Firefox: Mehr Datenschutz im Browser – mit Letterboxing gegen Fingerprinting

(Foto: dpa)

Letterboxing ist eine seit 2015 im Tor-Browser eingesetzte Technik, die sogenanntes Fingerprinting von Werbetreibenden blockieren soll. Mit Letterboxing soll die Größe eines Browserfensters vor Anzeigennetzwerken verborgen werden, damit diese Information nicht für das Anlegen von Nutzerprofilen und personalisierte Online-Werbung verwendet werden kann, wie ZD-Net berichtet.

Firefox: Graue Bereiche um Websites verschleiern Bildschirmgröße

Jetzt will Mozilla diese Technik – etwas modifiziert – auch in den Firefox-Browser bringen. Dabei werden graue Bereiche um die im Fenster angezeigte Website hinzugefügt, wenn Nutzer die Browsergröße verändern. Die grauen Bereiche werden nach und nach wieder entfernt, sobald die Änderung der Größe des Browserfensters abgeschlossen ist.

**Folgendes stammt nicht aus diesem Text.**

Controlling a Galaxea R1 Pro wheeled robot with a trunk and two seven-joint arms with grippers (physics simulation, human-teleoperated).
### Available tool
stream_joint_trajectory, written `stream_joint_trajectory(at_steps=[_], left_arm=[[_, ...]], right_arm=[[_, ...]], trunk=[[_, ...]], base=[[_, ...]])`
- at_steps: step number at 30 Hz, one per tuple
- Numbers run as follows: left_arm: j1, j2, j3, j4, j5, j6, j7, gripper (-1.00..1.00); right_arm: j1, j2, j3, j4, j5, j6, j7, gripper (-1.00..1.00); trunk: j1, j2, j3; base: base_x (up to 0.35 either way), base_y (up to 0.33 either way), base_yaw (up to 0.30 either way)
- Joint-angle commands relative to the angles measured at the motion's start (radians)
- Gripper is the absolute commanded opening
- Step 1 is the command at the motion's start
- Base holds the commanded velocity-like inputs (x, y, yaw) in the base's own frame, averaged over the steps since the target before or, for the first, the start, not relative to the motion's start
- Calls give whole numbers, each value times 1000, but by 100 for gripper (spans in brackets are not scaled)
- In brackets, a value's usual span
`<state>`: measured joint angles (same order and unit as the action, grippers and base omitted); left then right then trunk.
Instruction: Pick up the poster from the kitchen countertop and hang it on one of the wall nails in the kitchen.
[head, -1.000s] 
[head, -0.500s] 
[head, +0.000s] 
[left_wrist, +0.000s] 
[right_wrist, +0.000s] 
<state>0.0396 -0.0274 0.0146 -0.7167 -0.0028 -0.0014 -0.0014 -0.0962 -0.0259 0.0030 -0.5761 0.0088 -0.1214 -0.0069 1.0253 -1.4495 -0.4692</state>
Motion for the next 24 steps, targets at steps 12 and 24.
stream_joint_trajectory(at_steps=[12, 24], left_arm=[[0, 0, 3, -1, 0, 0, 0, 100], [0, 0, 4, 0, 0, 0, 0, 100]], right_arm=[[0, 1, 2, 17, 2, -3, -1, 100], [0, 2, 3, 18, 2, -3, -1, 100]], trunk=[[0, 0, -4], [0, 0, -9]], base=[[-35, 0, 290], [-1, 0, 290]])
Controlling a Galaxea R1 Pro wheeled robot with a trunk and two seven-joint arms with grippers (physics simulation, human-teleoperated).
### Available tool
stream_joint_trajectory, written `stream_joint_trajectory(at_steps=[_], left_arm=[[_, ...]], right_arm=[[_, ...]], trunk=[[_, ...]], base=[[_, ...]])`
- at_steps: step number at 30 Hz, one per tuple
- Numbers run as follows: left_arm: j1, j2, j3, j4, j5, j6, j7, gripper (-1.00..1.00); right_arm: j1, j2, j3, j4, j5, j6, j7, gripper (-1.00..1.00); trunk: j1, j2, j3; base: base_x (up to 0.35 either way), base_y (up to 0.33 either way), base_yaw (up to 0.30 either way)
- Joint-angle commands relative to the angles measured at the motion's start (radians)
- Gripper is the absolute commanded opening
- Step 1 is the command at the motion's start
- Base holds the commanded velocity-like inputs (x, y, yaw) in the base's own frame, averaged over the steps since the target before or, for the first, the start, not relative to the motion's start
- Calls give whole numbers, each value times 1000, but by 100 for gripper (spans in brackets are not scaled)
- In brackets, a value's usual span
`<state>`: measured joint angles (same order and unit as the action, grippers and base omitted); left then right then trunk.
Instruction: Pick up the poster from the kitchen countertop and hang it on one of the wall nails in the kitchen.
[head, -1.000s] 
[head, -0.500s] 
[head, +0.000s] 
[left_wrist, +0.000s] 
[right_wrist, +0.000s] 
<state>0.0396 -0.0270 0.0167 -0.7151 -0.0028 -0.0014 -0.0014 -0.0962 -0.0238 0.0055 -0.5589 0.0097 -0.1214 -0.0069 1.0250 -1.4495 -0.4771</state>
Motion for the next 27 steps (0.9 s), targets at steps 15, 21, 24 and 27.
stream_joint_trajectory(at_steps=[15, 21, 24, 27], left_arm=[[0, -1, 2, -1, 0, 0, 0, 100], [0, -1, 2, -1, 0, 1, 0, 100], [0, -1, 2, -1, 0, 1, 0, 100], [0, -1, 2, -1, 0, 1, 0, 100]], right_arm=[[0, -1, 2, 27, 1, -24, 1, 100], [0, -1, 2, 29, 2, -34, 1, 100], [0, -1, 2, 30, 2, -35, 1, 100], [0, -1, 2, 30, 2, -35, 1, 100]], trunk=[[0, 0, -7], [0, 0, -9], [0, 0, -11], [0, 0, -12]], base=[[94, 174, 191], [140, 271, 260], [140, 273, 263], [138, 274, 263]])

Laut ZD-Net ist die Größe des Browserfensters einer der Faktoren, über die Anzeigennetzwerke Nutzer über verschiedene neue URL und Browser-Tabs tracken können. Über das Letterboxing werden die Anzeigennetzwerke ausgetrickst, indem sie falsche Fenstergrößen übermittelt bekommen. Das Ganze funktioniert auch, wenn Nutzer das Browserfenster maximieren oder den Full-Screen-Modus einstellen.

Das Letterboxing-Feature ist derzeit schon in der Testversion Firefox Nightly enthalten. Wie im für Mitte Mai erwarteten offiziellen Firefox 67 muss das Letterboxing aber eigens aktiviert werden. Dazu müssen Nutzer im Firefox die Seite about:config aufrufen und in die Suchleiste privacy.resistFingerprinting eingeben. Dort muss der Wert dann auf true gestellt werden.

Letterboxing ist Teil des Mozilla-Projekts Tor Uplift, mit dem Mozilla seit 2016 Funktionen des Tor-Browsers in Firefox implementiert. Dazu gehören das Blocken von bekannten Fingerprinting-Domains sowie der mit Firefox 63 eingeführte erweiterte Tracking-Schutz.